An older child or adolescent learns about the effects of different kinds voicing (and rate of speech movements, muscle tone, and breath support) on speech flow for him or her (and millions of others), for example that some ways of using your voice make it easy to speak, whereas other ways make it harder and even can make you get stuck on your words. He or she learns how speech is made physiologically, from the processes of breathing to voicing for some sounds to articulation (making speech sounds by moving your mouth certain ways). On the road to easily flowing, natural sounding speech, the client typically learns gentle slow motion speech, involving several skills, through learning theory based shaping processes. Other processes for increasing fluency or decreasing dysfluency may also be flexibly used, allowing the client as many tools as possible in the tool box.

Interwoven into work on fluency skills is work toward any of the other goals that the client is ready for. I look as much as possible for naturally occurring opportunities to facilitate progress toward each. The image of a sun, with the client as the center, gradually shining more brightly as the sunrays representing progress toward each goal gradually emerge, makes this concept more concrete. Progress ratings can be made for each goal/ray. In her mind, I have a list of sample processes and techniques toward meeting each goal and subgoal. Progress and processes are reassessed continuously, periodically more formally.

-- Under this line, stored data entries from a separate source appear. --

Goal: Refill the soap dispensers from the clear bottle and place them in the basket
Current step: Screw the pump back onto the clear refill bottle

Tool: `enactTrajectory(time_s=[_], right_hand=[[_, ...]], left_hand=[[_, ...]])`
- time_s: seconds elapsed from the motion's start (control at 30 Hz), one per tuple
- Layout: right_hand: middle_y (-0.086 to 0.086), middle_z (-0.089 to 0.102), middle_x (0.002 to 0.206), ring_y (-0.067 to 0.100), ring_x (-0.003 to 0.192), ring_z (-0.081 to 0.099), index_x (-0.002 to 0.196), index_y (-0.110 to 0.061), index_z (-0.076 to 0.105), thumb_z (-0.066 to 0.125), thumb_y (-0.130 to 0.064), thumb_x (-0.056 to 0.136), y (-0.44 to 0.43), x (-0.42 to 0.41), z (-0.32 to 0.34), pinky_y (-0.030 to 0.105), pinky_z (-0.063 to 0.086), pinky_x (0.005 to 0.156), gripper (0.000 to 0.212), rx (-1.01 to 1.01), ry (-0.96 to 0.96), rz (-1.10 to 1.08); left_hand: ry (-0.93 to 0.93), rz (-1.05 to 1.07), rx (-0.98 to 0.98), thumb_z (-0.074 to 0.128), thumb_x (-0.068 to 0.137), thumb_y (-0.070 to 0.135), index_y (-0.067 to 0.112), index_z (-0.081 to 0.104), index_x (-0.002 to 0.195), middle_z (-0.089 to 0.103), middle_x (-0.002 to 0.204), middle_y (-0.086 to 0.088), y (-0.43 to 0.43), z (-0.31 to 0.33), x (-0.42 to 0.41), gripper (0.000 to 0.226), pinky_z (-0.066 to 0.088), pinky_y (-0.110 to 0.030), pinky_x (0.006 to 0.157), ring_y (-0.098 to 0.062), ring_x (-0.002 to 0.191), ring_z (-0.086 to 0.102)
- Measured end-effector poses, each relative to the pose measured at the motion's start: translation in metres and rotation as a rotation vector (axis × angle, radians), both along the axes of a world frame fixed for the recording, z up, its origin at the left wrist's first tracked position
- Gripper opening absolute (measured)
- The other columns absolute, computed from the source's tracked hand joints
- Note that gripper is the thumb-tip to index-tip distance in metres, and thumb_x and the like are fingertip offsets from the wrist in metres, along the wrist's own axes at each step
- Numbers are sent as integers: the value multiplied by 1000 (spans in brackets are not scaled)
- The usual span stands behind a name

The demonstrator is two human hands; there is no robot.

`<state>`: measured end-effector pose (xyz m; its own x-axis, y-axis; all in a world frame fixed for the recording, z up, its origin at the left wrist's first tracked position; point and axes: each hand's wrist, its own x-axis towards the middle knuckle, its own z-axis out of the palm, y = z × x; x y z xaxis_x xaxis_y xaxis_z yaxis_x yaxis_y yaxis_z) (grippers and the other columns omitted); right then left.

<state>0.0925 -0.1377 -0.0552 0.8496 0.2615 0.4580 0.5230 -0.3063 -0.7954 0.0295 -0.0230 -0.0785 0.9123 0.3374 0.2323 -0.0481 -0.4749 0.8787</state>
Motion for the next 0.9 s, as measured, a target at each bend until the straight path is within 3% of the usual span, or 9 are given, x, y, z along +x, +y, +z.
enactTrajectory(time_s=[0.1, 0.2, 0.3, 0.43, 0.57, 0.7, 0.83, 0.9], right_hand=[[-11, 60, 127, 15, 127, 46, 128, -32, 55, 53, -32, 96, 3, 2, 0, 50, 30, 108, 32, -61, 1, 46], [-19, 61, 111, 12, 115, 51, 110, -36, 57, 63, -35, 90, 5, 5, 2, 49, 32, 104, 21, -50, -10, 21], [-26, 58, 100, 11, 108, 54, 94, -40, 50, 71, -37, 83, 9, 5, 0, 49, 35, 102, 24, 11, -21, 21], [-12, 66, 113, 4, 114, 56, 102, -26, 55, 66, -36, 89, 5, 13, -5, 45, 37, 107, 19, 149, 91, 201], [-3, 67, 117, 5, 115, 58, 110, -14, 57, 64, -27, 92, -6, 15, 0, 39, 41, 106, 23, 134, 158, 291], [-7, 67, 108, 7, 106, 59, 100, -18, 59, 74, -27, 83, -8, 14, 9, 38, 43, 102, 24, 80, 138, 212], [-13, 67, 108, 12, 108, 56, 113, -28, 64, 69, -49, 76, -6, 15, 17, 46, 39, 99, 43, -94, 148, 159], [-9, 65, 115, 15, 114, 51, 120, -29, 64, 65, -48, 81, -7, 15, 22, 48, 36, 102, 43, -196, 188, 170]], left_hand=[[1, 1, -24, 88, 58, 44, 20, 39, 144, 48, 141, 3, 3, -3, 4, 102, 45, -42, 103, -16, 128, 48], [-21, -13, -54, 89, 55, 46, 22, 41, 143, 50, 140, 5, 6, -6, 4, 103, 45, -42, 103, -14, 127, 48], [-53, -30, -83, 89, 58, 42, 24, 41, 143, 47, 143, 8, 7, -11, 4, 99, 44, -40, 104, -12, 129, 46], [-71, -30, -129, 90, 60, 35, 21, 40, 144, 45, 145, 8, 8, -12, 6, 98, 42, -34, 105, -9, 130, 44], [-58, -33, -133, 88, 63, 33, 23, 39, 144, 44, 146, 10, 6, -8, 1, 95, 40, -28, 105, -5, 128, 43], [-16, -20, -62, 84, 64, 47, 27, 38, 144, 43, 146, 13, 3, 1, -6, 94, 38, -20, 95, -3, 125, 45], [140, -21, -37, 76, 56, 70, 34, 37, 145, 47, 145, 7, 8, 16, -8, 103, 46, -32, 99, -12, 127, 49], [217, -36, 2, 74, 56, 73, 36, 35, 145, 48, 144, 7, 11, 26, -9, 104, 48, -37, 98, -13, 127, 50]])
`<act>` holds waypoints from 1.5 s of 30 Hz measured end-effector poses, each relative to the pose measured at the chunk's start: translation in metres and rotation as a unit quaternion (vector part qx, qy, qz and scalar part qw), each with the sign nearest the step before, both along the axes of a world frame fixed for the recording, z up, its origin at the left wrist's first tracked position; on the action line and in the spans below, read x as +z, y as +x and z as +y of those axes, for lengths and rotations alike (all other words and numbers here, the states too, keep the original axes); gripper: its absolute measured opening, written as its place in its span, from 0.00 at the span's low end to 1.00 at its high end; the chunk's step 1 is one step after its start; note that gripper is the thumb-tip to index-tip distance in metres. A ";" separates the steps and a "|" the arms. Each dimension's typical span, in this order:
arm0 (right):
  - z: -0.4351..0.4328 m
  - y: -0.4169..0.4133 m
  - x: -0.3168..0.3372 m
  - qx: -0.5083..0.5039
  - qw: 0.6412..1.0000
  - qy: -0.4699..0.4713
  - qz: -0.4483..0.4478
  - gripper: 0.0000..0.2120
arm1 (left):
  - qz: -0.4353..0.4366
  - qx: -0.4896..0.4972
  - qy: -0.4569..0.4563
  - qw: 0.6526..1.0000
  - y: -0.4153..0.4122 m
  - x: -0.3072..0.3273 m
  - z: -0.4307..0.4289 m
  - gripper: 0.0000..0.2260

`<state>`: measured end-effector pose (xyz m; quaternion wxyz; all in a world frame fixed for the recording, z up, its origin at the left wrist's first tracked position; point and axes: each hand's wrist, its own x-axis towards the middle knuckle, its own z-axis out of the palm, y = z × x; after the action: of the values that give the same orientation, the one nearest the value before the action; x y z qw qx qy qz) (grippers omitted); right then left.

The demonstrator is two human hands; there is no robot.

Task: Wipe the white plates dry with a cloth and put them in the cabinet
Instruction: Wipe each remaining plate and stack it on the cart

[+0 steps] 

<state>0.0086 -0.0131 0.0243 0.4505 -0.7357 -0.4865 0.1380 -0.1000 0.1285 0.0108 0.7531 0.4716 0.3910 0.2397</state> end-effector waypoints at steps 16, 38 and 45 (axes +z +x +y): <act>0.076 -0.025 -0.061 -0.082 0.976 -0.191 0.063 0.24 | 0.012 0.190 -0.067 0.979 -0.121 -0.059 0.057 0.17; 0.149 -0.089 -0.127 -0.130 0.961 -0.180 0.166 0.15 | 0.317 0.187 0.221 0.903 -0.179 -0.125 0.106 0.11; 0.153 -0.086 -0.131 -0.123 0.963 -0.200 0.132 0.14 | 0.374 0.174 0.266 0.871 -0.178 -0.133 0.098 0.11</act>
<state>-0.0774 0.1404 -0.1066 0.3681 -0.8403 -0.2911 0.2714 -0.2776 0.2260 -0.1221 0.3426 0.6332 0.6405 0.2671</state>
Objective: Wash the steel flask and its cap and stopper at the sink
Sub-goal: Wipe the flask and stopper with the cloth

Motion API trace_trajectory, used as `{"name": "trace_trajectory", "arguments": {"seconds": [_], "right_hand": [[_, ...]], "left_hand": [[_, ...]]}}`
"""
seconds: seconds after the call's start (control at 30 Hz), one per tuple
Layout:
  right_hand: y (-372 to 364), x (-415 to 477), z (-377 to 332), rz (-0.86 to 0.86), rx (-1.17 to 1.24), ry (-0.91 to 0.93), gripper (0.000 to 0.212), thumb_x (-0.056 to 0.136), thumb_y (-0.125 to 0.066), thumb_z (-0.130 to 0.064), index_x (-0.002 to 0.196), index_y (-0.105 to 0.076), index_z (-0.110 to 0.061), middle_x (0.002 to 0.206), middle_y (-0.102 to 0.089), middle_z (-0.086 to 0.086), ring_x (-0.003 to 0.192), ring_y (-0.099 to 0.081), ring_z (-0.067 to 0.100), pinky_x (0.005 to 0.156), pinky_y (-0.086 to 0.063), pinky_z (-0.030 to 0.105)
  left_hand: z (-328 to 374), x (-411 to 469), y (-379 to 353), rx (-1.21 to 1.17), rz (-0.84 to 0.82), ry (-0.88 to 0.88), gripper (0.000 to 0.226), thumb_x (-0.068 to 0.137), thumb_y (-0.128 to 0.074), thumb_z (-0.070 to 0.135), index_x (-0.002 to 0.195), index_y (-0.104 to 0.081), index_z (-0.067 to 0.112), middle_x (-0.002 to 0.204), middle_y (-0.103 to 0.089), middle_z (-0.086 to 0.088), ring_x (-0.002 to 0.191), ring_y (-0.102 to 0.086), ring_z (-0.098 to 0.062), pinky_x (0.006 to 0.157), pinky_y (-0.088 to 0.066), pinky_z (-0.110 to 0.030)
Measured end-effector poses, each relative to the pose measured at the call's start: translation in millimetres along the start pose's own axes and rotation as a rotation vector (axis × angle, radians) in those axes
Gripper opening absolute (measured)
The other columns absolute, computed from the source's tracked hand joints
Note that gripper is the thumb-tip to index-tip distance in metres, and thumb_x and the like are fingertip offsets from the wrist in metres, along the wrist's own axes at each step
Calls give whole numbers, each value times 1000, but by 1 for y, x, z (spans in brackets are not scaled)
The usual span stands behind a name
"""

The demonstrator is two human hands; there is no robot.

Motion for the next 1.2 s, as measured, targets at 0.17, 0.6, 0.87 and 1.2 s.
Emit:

Effectiveness of Stuttering Therapy

"Virtually all children speak normally after therapy that typically lasts only a few months" in prevention programs for children at risk and those who already have the disorder in the Temple University clinic and from other clinics in the United States and Europe who use the same principles and methods."(6) This agrees with my experience. A major study "showed clearly that the sooner children are treated, the less time it takes to treat them. Waiting is the worst thing to do."(6) This is also supported by my experience. Through the window of opportunity for intervening before dysfluency behaviors and reactions have been habituated and the problem compounded, the pediatrician can help give a child freedom of speech for life, with full opportunity to become all he or she can be socially, academically, and professionally.

References

1. Wexler KB. Stuttering in children and adolescents, Part I. Emergency & Office Pediatrics 9:73-76, 1996.

2. Wexler KB. Stuttering in children and adolescents, Part II. Emergency & Office Pediatrics 9: 147-150, 1996.

3. Bomback F. Editorial, treating children who stutter. Emergency & Office Pediatrics 9:63, 1996.

4. American Speech-Language-Hearing Association. Guidelines for practice in stuttering treatment. ASHA 37, Suppl 14:26-35, 1995.

5. Bloodstein O. A handbook on stuttering. San Diego, Singular Publishing Group, 1995.

6. Starkweather CW, Gottwald SR, Halfond MM. Stuttering Prevention: A clinical method. Engelwood Cliffs, Prentice Hall, 1990, pp.vii-x.

7. Heinberg RG, Leibowitz MR, Hope DA, Schneier FR. New York, Guilford Press, 1995.

8. Rogers CR. Client centered therapy. Boston, Houghton-Mifflin, 1951. 10. Thorndike RL, Hagen E. Measurement and evaluation in psychology and education. New York, John Wiley & Sons, 1969, p. 189.